According to Mr. Julfar, creating value from these investments requires a holistic approach that considers the long-term impact on communities as a whole; "We can extract more value by delivering innovative solutions to improve the quality of life for individuals, make businesses more efficient and to help governments provide a greater range of services with greater ease. Look at our world leading developments in mCommerce in Nigeria and mHealth in Tanzania."

Opportunities

Etisalat Group knows that the telco industry is changing rapidly. Informa Telecoms & Media estimates that the global mobile data services market, including mobile advertising, was worth U.S. $224 billion in 2010 and is set to increase to U.S. $340 billion in 2014. In emerging markets mobile revenue growth is increasing rapidly presenting a number of opportunities. Informa predicts the annual mobile data revenues in Africa will reach $18.5 billion by 2016.

This offers operators a broader portfolio of potential growth options, serving communities with new technologies such as M2M, cloud services, mCommerce and mHealth. Future technologies will allow Etisalat Group to transform into a telemedia provider. Telemedia is the creation of a new ecosystem of inter-connected business models that involves telcos and operators with content providers and third parties. This increases availability, content and broadband uptake.

Mr. Julfar reiterates that value is a vital component to successful investment; "Our focus is on providing value-added services to our customers using our Next-Generation-Networks, as well as developing the level of service and meeting the expectations and demands of our customers in the UAE and our key markets, as well as broadband services. We are committed to building the right partnerships with key players to deliver applied services that will improve our customers' lives for the better."

Market developments can also lead telcos to lower or divest their shares in some markets. Etisalat Group recently sold 775 million shares in its Indonesian operator, PT XL Axiata. The shares represented about 9.1% of XL's issued share capital and were sold at a sizable gain in what was characterized by the market as a 'well-timed exit', capitalizing on a stock price rally of XL Axiata. The sale was part of the Group's overall strategy of consolidating Etisalat's businesses to rationalize and optimize costs and realise economies of scale by driving down operational costs and CAPEX. The strategy also calls for Etisalat Group to diversify its sources of revenue, which is where our FTTH and LTE investments in countries such as Egypt and KSA and the introduction of 3G in countries like Nigeria, Afghanistan and the Ivory Coast begin to factor.

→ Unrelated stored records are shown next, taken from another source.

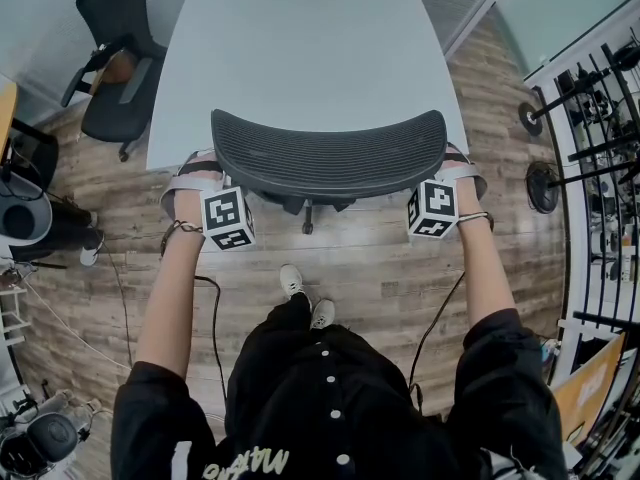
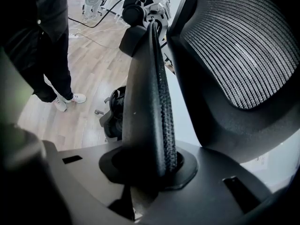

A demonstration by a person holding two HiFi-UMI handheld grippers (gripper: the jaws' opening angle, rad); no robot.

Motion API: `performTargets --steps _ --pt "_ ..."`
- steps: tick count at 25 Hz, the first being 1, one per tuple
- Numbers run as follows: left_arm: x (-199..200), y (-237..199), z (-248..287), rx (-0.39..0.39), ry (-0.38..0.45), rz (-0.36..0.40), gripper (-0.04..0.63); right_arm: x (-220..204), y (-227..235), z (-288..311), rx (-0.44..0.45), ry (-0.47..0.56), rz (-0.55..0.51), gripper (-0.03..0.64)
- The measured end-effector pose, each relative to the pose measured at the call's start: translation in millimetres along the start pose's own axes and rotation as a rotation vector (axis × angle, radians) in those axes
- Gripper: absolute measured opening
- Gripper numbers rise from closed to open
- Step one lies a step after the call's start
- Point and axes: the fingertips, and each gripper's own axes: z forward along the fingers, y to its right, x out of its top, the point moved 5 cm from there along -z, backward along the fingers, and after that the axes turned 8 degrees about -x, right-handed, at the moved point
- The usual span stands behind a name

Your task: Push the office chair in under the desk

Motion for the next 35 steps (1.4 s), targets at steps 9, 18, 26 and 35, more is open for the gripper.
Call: performTargets --steps 9,18,26,35 --pt "-3 -4 6 -0.006 0.003 -0.001 0.097 1 2 6 -0.001 -0.005 0.002 0.112" --pt "-4 -6 7 -0.01 0.008 -0.002 0.098 2 5 8 -0.006 -0.003 0.013 0.118" --pt "-3 7 6 -0.01 0.022 -0.005 0.305 3 -1 2 -0.046 0.006 0.05 0.252" --pt "-3 4 -23 0.076 0.033 0.008 0.313 2 5 -21 -0.087 0.052 0.054 0.276"
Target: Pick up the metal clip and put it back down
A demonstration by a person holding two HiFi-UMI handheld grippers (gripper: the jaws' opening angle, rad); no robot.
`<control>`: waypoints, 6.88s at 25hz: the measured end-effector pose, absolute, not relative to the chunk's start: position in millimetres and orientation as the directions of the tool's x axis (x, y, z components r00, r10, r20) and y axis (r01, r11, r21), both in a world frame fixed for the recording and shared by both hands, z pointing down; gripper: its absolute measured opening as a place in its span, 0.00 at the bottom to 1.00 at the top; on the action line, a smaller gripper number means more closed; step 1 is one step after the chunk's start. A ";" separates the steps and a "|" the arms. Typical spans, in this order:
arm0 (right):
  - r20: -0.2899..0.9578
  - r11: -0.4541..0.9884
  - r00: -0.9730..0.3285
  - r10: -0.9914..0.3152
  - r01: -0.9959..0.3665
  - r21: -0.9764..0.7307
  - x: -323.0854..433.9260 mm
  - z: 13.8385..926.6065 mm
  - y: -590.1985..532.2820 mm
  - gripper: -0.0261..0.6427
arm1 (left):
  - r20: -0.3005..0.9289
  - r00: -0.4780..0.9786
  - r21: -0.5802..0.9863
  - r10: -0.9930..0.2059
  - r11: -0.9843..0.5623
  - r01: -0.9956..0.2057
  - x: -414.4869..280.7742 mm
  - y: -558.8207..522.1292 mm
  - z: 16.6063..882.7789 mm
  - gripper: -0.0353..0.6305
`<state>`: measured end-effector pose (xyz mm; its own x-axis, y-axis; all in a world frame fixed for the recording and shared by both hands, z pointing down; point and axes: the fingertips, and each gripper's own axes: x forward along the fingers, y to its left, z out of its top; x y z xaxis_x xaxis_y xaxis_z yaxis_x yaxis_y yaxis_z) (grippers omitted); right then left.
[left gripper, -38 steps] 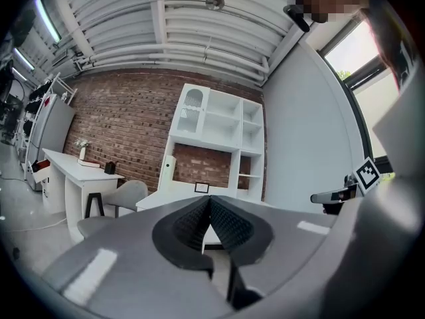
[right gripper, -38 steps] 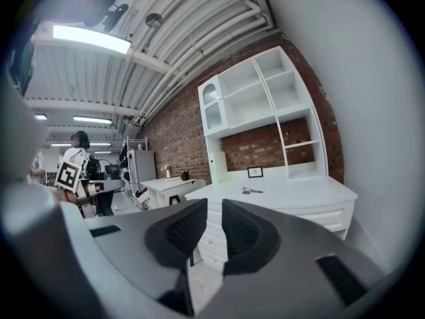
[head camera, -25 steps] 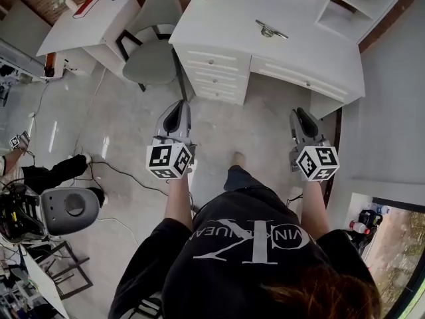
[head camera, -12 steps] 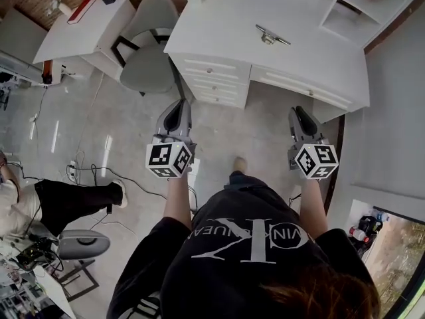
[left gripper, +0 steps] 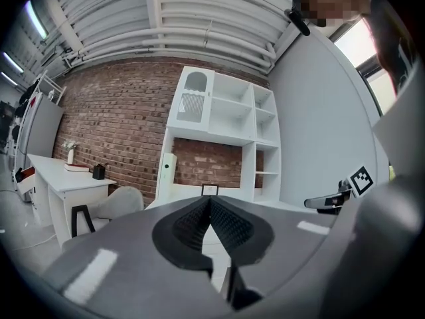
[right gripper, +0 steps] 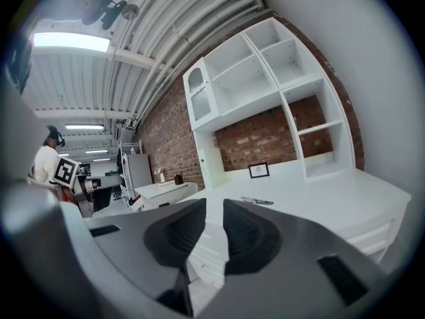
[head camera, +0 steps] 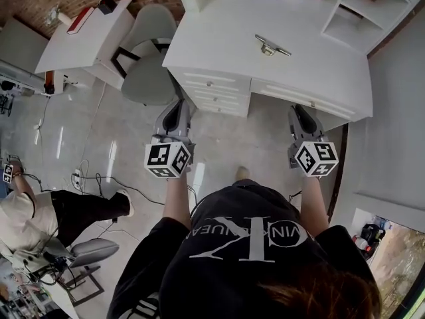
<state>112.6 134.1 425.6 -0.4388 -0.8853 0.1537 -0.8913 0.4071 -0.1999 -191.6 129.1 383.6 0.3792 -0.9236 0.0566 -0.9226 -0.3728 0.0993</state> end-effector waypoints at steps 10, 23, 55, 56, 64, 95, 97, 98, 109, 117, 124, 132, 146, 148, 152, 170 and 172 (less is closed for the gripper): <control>0.127 0.391 -0.417 -0.900 -0.901 -0.187 124.6 411.3 111.6 0.10 | 0.013 0.420 0.087 -0.907 -0.418 -0.904 -173.9 92.9 364.7 0.07; 0.159 0.366 -0.403 -0.901 -0.904 -0.220 129.4 429.4 123.3 0.10 | 0.076 0.448 0.065 -0.891 -0.444 -0.894 -161.1 97.0 381.6 0.07; 0.276 0.384 -0.422 -0.864 -0.905 -0.182 124.3 456.3 -4.1 0.10 | 0.137 0.503 0.170 -0.853 -0.480 -0.861 -132.8 -33.9 431.2 0.07; 0.281 0.384 -0.421 -0.862 -0.906 -0.179 124.3 457.7 -10.0 0.10 | 0.138 0.509 0.169 -0.850 -0.486 -0.857 -130.4 -40.8 431.8 0.07; 0.312 0.378 -0.415 -0.854 -0.909 -0.175 124.3 466.1 -44.6 0.11 | 0.143 0.552 0.170 -0.821 -0.529 -0.831 -115.0 -83.1 433.4 0.07; 0.549 0.635 -0.484 -0.681 -0.764 0.114 93.6 520.1 -130.1 0.20 | 0.208 0.627 0.235 -0.750 -0.584 -0.777 -58.2 -155.1 474.3 0.07; 0.560 0.644 -0.477 -0.678 -0.752 0.138 93.3 524.9 -134.6 0.21 | 0.218 0.618 0.240 -0.756 -0.572 -0.784 -57.7 -155.5 479.5 0.07; 0.565 0.645 -0.469 -0.679 -0.749 0.154 94.1 527.3 -137.4 0.21 | 0.223 0.614 0.243 -0.757 -0.567 -0.787 -57.3 -155.4 482.5 0.07; 0.604 0.693 -0.435 -0.668 -0.660 0.291 85.1 549.0 -159.8 0.21 | 0.264 0.606 0.233 -0.750 -0.561 -0.795 -55.9 -157.1 509.8 0.07; 0.608 0.715 -0.435 -0.664 -0.606 0.349 79.1 561.3 -169.6 0.21 | 0.243 0.620 0.246 -0.746 -0.571 -0.783 -40.5 -164.6 514.8 0.07; 0.591 0.718 -0.446 -0.673 -0.587 0.374 72.3 567.0 -174.1 0.21 | 0.230 0.614 0.257 -0.755 -0.562 -0.786 -41.5 -164.0 519.3 0.07; 0.583 0.716 -0.447 -0.679 -0.579 0.390 71.0 568.6 -180.2 0.21 | 0.227 0.605 0.277 -0.763 -0.545 -0.791 -45.9 -162.5 522.0 0.07; 0.555 0.698 -0.453 -0.697 -0.604 0.384 75.9 559.7 -187.9 0.16 | 0.228 0.604 0.288 -0.764 -0.539 -0.791 -50.3 -162.0 524.5 0.07; 0.557 0.706 -0.465 -0.688 -0.607 0.366 76.2 557.9 -188.1 0.16 | 0.227 0.605 0.287 -0.763 -0.541 -0.790 -49.8 -162.3 523.4 0.07; 0.546 0.706 -0.493 -0.678 -0.645 0.294 78.0 551.8 -188.8 0.13 | 0.224 0.608 0.283 -0.761 -0.546 -0.788 -49.5 -162.7 519.5 0.07; 0.444 0.576 -0.532 -0.721 -0.816 -0.044 96.6 523.3 -198.3 0.06 | 0.207 0.595 0.275 -0.776 -0.538 -0.797 -54.8 -154.7 504.4 0.07; 0.436 0.568 -0.531 -0.727 -0.821 -0.053 98.4 519.4 -199.2 0.06 | 0.204 0.593 0.271 -0.779 -0.537 -0.799 -54.9 -155.3 502.0 0.07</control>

Over the last few years, telcos may have slowed down their M&A activity due to the global financial and economic situation. This doesn't mean that growth is slowing down. Telcos that are financially stable, like Etisalat, are using their cash position to uncover new opportunities for investment. Depending on the market and the opportunity, these can be in the form of M&A, JV or partnership but will always consider where untapped value exists and how the new entity creates potential alliances that can help with the development of new technologies.

Mr. Julfar concludes that changes to the industry are being driven by external players and their influence must be embraced; "The traditional telco model is rapidly changing driven by consumer demand, technological innovation and increasing competition from non-traditional content providers. The industry leaders of tomorrow will be the organizations that: build solid partnerships; invest in robust incumbents; deliver applied services that change people's lives for better; improve the efficiency of government; and, give businesses a competitive edge."